While this is a sound first step, reducing a business' carbon footprint can extend to so much more than just greening the data centre. By linking the entire business facility into an intelligent Building Management System (BMS), organisations can ensure optimal energy consumption beyond the data centre.
The data centre is the lifeblood of an organisation and business cannot run without the information it contains. The cost of the data centre itself is constantly increasing, as more reliable, larger capacity servers are required to house, create and process data. These servers, in turn, have a higher demand on energy as they require more power to run and, in turn, generate more heat, increasing the requirement for cooling. This means that air-conditioners and UPS devices need to be upgraded in order to cater for this higher demand.

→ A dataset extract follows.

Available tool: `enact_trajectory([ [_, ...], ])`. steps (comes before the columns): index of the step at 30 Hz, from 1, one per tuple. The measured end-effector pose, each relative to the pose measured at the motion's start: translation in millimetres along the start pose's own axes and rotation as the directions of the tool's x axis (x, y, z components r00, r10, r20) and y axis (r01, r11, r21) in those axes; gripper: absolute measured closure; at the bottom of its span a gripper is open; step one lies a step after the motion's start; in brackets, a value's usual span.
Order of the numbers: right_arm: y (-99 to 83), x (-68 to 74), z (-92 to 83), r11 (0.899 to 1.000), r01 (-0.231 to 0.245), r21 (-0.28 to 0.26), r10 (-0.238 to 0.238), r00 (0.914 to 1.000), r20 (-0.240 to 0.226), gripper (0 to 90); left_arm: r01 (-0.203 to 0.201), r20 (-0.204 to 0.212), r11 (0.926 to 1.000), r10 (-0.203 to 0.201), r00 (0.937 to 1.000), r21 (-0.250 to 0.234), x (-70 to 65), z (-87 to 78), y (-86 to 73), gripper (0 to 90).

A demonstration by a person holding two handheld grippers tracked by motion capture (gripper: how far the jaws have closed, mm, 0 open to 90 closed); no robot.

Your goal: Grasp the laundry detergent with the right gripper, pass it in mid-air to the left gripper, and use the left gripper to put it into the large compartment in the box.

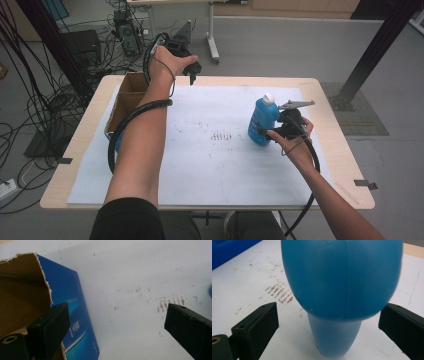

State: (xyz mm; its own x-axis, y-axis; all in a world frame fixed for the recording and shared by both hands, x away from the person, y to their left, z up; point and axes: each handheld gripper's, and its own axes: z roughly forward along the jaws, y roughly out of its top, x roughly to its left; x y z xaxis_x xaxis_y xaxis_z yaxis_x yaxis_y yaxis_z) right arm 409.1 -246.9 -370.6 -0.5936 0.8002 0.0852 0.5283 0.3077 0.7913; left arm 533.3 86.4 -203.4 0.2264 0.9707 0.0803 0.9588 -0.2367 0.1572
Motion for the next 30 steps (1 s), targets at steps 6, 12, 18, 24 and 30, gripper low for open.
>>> enact_trajectory([
  [6, -2.0, -0.7, 3.9, 1.0, 0.0, -0.017, 0.001, 0.9999, 0.016, 2.4, 0.0, 0.001, 1.0, 0.0, 1.0, 0.0, 1.3, 1.2, 0.3, 7.0],
  [12, -3.6, 1.3, 9.2, 0.999, 0.011, -0.038, -0.01, 0.9997, 0.02, 2.2, -0.003, 0.003, 1.0, 0.003, 1.0, 0.001, 0.5, 2.2, 0.5, 6.9],
  [18, -3.0, 2.7, 12.4, 0.998, 0.019, -0.057, -0.017, 0.9995, 0.026, 1.9, 0.0, -0.001, 1.0, 0.0, 1.0, -0.003, 1.5, 2.1, 0.4, 6.9],
  [24, -2.9, 1.8, 14.1, 0.997, 0.023, -0.077, -0.02, 0.9993, 0.031, 1.9, -0.001, -0.001, 1.0, 0.001, 1.0, -0.002, 0.4, 2.2, 0.7, 6.9],
  [30, -2.7, 1.2, 14.3, 0.996, 0.023, -0.086, -0.02, 0.9992, 0.036, 1.8, -0.008, -0.002, 1.0, 0.008, 1.0, -0.004, -1.4, 0.8, 1.3, 6.9],
])
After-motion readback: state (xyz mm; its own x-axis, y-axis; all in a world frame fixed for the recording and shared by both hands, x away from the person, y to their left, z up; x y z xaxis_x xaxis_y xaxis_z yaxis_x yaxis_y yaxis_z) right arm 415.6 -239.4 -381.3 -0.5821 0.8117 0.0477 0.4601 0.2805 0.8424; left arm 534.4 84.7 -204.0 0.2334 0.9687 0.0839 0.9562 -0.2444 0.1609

As a result, when it comes to reducing the energy consumption of IT, the data centre is usually scrutinised first and quick wins are possible when reducing consumption. The reasons for the vast energy consumption of data centres are manifold, including the running of the data centre itself, to security systems and alarms, as well as cooling.
There are many advances in technology that will assist with not only increasing the efficiency of the data centre, but also of the business as a whole. Cooling is typically the main culprit of high cost and consumption, with the cooling of hard drives and servers in racks accounting for as much as 60 percent of a data centre's energy costs. As such, ensuring your data centre is cooled efficiently should be a first port of call when aiming to significantly reduce energy consumption.

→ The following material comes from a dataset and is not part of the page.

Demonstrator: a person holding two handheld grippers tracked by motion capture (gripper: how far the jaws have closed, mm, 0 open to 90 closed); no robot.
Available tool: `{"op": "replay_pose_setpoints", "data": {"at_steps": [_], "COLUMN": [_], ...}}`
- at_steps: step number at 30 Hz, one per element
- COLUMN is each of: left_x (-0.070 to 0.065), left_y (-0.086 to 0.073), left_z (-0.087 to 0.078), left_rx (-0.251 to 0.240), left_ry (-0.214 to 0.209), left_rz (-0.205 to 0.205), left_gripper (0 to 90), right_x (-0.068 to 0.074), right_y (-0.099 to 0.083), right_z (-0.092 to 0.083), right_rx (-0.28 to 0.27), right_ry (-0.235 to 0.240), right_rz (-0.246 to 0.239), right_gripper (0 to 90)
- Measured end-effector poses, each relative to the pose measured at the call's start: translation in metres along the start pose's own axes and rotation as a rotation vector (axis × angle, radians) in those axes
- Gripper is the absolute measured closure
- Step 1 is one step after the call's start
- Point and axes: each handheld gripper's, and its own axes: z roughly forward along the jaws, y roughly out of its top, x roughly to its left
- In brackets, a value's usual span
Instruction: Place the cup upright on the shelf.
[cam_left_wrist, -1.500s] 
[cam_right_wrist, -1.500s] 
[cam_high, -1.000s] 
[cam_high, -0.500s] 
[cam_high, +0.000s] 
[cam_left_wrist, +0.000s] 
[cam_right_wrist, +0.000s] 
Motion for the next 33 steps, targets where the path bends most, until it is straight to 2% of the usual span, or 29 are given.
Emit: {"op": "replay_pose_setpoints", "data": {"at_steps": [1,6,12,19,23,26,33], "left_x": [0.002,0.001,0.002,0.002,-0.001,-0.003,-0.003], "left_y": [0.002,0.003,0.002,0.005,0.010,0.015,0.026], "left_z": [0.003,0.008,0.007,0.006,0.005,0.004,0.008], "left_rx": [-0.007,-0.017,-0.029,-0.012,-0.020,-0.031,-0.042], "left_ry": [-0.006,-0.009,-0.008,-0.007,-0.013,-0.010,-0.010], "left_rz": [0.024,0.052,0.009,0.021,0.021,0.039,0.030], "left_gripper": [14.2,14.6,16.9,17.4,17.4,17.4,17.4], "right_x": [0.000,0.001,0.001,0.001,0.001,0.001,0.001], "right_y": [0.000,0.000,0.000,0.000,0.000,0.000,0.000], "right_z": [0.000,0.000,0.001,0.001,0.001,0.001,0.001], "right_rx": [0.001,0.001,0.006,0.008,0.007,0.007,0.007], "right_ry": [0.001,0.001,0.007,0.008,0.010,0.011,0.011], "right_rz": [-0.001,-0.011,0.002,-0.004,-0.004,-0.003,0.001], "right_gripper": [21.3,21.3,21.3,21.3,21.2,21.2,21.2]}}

Blade servers are a recent advance in server technology, providing greater storage capacity and efficiency. However, this is traded off against the higher power consumption of these servers, which draw more power and require directed cooling. If the air-conditioner is on the wall or the ceiling, the air has to travel a greater distance to reach the server in order to cool it, raising the temperature of the air before it reaches the server and decreasing efficiency.
This issue can be addressed using in-row coolers, which are situated between the data racks and direct cold air straight at the servers. Hot air is also drawn off the servers and reprocessed for cooling. Intelligence on the devices will monitor the servers with sensors to ensure that cooling is directed as needed, depending on how hard the servers are working, slowing down and ramping up the fans as and when required to maintain optimal operating temperature. This saves electricity for a number of reasons, namely that the cooling systems do not have to work as hard to cool the servers, waste is reduced and energy consumption is optimised for maximum efficiency. This extends the life of servers, saving money indirectly.

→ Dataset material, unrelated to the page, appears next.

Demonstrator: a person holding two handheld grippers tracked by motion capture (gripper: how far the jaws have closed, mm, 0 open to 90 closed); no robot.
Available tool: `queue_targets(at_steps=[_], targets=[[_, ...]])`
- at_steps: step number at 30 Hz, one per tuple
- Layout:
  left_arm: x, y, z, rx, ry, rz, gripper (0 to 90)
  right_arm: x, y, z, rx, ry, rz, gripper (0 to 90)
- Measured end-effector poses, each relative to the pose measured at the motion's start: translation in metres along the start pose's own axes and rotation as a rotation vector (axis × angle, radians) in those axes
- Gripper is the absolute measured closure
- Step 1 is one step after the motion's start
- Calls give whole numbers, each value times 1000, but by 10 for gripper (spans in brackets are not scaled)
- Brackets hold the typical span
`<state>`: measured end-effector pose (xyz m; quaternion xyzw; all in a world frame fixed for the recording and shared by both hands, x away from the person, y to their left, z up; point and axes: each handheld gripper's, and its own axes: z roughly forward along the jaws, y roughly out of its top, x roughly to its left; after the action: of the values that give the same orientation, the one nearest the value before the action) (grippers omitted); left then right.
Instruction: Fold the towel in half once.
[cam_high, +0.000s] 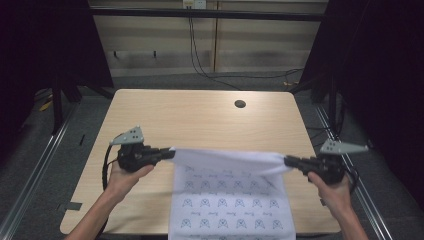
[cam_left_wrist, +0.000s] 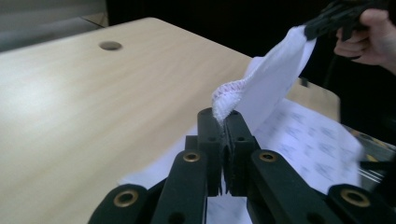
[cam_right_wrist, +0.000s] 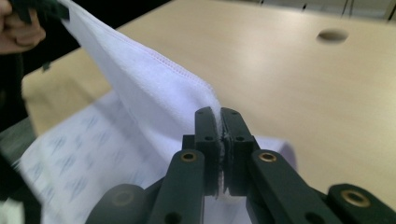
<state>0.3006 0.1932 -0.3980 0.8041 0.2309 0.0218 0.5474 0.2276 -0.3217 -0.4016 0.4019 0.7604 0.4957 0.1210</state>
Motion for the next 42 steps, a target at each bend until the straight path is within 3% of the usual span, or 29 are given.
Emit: queue_targets(at_steps=[3,5,9,12,14,17,19,21,24,33,36,39,41,42], targets=[[-19,-22,-1,68,-36,-13,875,19,-25,-7,47,3,-5,862],[-27,-40,4,98,-49,-62,875,28,-42,-12,69,9,14,861],[-34,-80,23,223,-91,-133,875,33,-76,-15,137,5,68,861],[-37,-87,30,260,-114,-137,874,31,-95,-5,213,9,106,861],[-36,-92,40,307,-124,-149,873,32,-95,0,254,-7,99,861],[-36,-94,50,358,-120,-128,873,30,-97,13,335,-15,87,861],[-33,-96,54,392,-112,-128,873,30,-97,18,360,-19,82,861],[-28,-96,55,388,-110,-146,874,30,-97,22,381,-23,77,862],[-23,-95,54,383,-91,-126,878,27,-95,27,374,-23,79,865],[18,-87,53,338,22,-154,880,16,-78,59,346,-25,62,866],[28,-85,56,328,25,-166,879,10,-72,67,350,-35,62,866],[45,-78,65,315,56,-170,879,1,-66,74,344,-45,66,865],[53,-75,68,313,64,-158,878,-5,-62,80,344,-59,60,865],[57,-76,68,292,64,-184,878,-7,-60,83,339,-63,61,864]])
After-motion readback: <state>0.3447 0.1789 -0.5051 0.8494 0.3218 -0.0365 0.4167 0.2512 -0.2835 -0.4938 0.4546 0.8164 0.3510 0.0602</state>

Another of the areas to look at is the UPS. In a lot of instances, these tend to be oversized in order to cater for future growth. However, this means that they use more power than necessary. Modular UPS solutions can be right-sized for current needs and then added to as and when necessary to ensure adequate power supply in the future, optimising current energy usage. Super-efficient modular UPS solutions can also be used to ensure that 100 percent of the power used by the UPS is given to load equipment, reducing the amount of electricity wasted in running the UPS to deliver power to equipment.
These two aspects deliver quick wins when it comes to greening the data centre. With the intelligence in the devices, they can also be linked into a data centre management system. Working in conjunction with the UPS, the air-conditioners, sensors such as water, dust and smoke detectors and physical security solutions, cameras and so on, the data centre management system can assist with managing the data centre from a central location, managing and monitoring power consumption throughout the organisation.
Using a data centre management system, the data centre can be made more intelligent and more efficient along with the organisation as a whole. However, this can be a complex procedure, as integration between various platforms inevitably results in challenging circumstances. When looking to take greening beyond the data centre, is it advisable to make use of a complete turnkey solution. This enables disparate systems to communicate and work together on a single platform to manage entire buildings, reducing carbon footprints across the board and dramatically lowering energy consumption.
When one examines the cost of data centres as a whole, improving the efficiency of the data centre has numerous cost-saving benefits aside from reducing energy costs. If servers are running efficiently and usage is optimised, the requirement for physical space is reduced. Through smart data centre design, space can be optimised and cooling can be directed more efficiently. Using intelligent technology, UPS devices can be right-sized and scaled to meet needs, cooling solutions can be placed where they are needed for optimal cooling and reduced energy consumption. Finally, by linking the data centre into a BMS through an all-encompassing service, energy consumption can be optimised throughout the organisation, extending the benefits of greening beyond the data centre.